Distributed Ledger Technology includes blockchain technologies and smart contracts. While distributed ledgers existed prior to Bitcoin, the Bitcoin blockchain marks the convergence of a host of technologies, including timestamping of transactions, Peer-to-Peer (P2P) networks, cryptography, and shared computational power, along with a new consensus algorithm.

The Double Spend Problem.

The Dirty, Rotten, Scoundrel Problem.

Distributed ledger technology generally consists of three basic components:

A data model that captures the current state of the ledger (A single immutable ledger)

A language of transactions that changes the ledger state (Changes to the ledger that record the exchange of value)

A protocol used to build consensus among participants around which transactions willbe accepted, and in what order, by the ledger (Automating changes to the ledger)

Distributed Ledger Technology: Beyond Blockchain - U.K Government Office for Science

https://www.gov.uk/government/publications/distributed-ledger-technology-blackett-review

Important Concepts to further develop your understanding of:

Consensus

Proof of Work, Proof of Stake, DPOS, Byzantine Fault Tolerance, Forks

Shared, Permissioned, Unpermissioned Ledgers

Permissioned - Limited Consensus; Less Decentralized, Generally Faster

Unpermissioned - Anyone can change ledger; Drives Speculation

Keys

Distributed ledgers use ‘keys’ and signatures to control who can do what inside the shared ledger.
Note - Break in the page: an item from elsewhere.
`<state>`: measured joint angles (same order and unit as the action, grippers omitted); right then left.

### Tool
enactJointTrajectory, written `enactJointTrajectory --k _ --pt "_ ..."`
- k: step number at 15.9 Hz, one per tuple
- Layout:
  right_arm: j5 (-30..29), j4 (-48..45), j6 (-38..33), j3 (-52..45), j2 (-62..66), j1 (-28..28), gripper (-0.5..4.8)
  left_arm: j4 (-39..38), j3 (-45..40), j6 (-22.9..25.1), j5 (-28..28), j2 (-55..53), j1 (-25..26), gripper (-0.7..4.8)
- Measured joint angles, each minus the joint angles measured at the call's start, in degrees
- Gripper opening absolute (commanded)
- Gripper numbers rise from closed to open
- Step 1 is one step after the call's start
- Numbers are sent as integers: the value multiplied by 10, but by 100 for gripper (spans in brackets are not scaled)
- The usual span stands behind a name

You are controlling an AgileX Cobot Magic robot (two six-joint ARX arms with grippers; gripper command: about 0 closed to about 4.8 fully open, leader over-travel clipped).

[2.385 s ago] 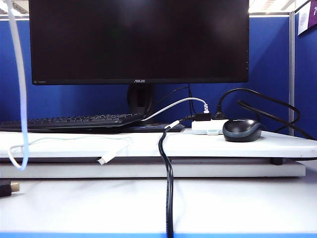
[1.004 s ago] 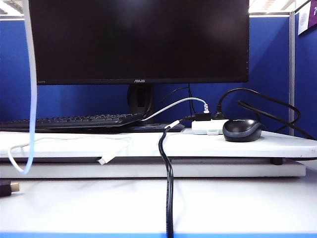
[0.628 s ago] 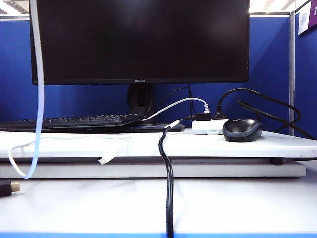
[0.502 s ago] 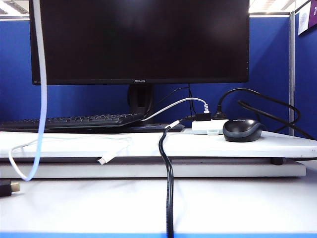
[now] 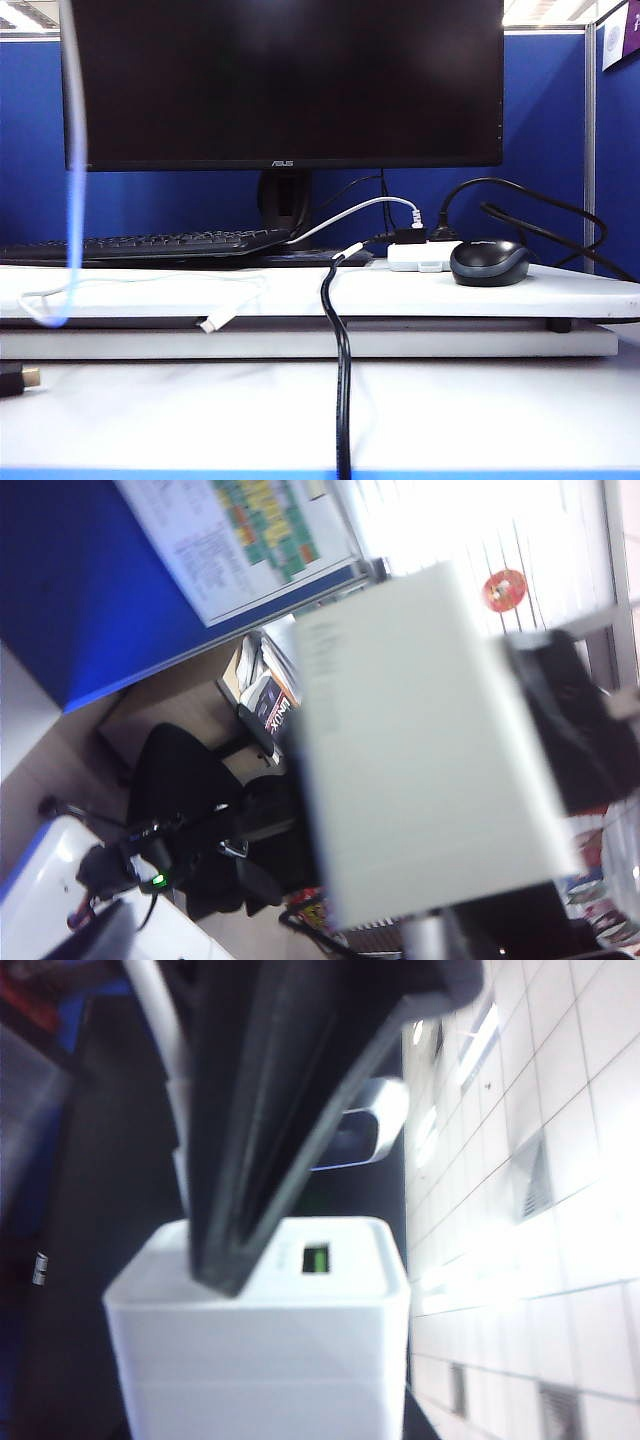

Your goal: Pick up the Type-C charging cable and the charging base, insert one end of the Type-C charger into the corresponding slot on the base, and finally place the plugged-in charger back on the table.

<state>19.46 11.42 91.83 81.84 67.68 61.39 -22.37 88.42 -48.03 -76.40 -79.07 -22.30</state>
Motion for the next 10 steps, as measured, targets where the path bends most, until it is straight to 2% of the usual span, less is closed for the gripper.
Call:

These keys can be assigned specific capabilities only under certain conditions.

Public Key Infrastructure - Cryptographic Standard X.509

PKI is an encryption approach where a pair of cryptographic keys -- one public and one private -- are used to encrypt and decrypt data. A user can give someone their public key, which that sender uses to encrypt data. The owner then uses their private key to decrypt the data. This authentication and encryption approach originated in the British intelligence community in the early 1970s and has been used commercially for nearly 20 years.

RegTech - Legal Code vs. Technical Code

Legal code is ‘extrinsic’: the rules can be broken, but consequences flow from that breach to ensure compliance. Technical code, in contrast, is ‘intrinsic’: if its rules are broken then an error is returned and no activity occurs, so compliance is ensured through the operation of the code itself.

Distributed ledger systems are solely governed by their own technical code. There are no bylaws or other legal documents stating these rules, and no humans to enforce them.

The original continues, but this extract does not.